I woke up in the middle of the morning (aka: sometime in the twilight zone before my alarm went off), and had no idea what day it was.
This story usually has a better ending because it was akin to how I usually feel when I wake up on a Saturday morning. The week is behind me and I'm anticipating my weekend.
This time, the week was behind me alright. Except I had worked through the weekend and I woke up to a Monday, of all days!
I have been very spoiled lately. I haven't had to work off-site (go to my bookkeeping job) for three weeks. It has been marvelous.
I have had more energy, time to read, time to do what I want and not be ruled by a week-that-never-ends.
I dragged myself out of the house both mornings and the moment I stepped out of the house and into the car, I was fine.
I like my bookkeeping job. I really do. I like who I work for. I enjoy the challenge of 'balancing to zero', learning the ropes and expanding my horizons.
I like that I come home and I still have an entire evening to myself.
I like everything about it. Except for the fact that I really, really like weekends too.
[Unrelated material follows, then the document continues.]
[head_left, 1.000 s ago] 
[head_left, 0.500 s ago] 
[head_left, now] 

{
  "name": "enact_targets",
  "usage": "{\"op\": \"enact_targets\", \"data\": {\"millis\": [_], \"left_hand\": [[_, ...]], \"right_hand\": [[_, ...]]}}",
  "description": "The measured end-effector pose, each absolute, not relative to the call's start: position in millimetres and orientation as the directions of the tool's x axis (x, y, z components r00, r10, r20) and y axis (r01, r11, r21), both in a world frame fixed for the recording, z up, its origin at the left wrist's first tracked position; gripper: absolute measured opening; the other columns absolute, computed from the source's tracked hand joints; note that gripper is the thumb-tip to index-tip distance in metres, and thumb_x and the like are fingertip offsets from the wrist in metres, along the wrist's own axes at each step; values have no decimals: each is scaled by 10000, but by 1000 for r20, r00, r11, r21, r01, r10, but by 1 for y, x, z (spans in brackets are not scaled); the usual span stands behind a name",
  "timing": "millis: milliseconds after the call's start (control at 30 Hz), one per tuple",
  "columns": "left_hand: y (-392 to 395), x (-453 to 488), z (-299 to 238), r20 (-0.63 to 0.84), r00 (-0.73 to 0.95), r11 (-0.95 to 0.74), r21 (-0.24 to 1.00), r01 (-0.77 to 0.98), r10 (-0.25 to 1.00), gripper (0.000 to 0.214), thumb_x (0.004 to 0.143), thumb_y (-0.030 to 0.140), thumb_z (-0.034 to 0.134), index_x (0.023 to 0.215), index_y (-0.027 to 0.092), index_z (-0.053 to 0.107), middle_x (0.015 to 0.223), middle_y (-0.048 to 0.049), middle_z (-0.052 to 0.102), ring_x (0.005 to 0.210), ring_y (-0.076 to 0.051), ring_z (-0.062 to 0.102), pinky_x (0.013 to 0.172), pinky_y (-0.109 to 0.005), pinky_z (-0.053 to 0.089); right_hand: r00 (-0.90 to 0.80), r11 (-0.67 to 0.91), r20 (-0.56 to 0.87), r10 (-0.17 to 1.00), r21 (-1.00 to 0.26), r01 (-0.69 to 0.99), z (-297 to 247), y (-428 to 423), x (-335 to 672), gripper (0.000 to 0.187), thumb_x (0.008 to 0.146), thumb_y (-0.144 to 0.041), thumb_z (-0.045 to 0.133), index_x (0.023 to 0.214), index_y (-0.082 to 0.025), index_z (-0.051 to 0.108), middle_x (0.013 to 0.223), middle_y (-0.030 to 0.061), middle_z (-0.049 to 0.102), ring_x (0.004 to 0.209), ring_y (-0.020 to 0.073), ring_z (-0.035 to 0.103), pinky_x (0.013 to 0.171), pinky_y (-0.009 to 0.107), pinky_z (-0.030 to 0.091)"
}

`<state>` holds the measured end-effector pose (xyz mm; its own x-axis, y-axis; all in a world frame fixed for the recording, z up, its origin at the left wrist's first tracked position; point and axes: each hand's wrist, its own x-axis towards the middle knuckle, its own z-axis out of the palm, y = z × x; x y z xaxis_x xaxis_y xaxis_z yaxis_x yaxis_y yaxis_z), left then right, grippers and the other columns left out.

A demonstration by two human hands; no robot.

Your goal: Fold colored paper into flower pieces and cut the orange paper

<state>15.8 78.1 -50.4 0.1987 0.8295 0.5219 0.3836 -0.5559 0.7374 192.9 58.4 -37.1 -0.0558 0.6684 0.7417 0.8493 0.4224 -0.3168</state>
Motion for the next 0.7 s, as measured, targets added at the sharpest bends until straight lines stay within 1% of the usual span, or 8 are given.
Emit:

I brought home a bucket full of work with me. This has guaranteed me one day off next weekend, at the expense of squeezing the job into my week.
This shouldn't be a problem but I sometimes make it into one.
I am a creature of habit.
I write in the morning. I wind down at night. My days are kid-filled so it is a rare thing to accomplish something during the day. How will I fit in this into my quiet little life?
It is really not an issue unless I make it into one. The mere thought of accomplishing one small task at home buying me one day off next weekend should be enough to spur me into action.
I walked away from this for a few minutes and returned with a renewed perspective.
Lately I have been wondering why I am not more concerned about the fluctuations in my daycare income. I have a time-of-great-change coming within my daycare world and I am not feeling panicked. Why?
Perhaps the reason 'why' can be answered in three words: "Other income sources"
My other income sources don't pay the bills. But they provide security, a back-up source of revenue and room to breathe within my financial state of affairs.
I've dipped my fingers into several different 'pools' and even though I feel a little water-logged from time to time, it keeps me afloat.
I've been buoyed up for an enjoyable spell. It's hard to dive back into the water after enjoying a peaceful ride on a raft.
I'm glad I gazed up and enjoyed every moment while it lasted. It could be time to start treading water again.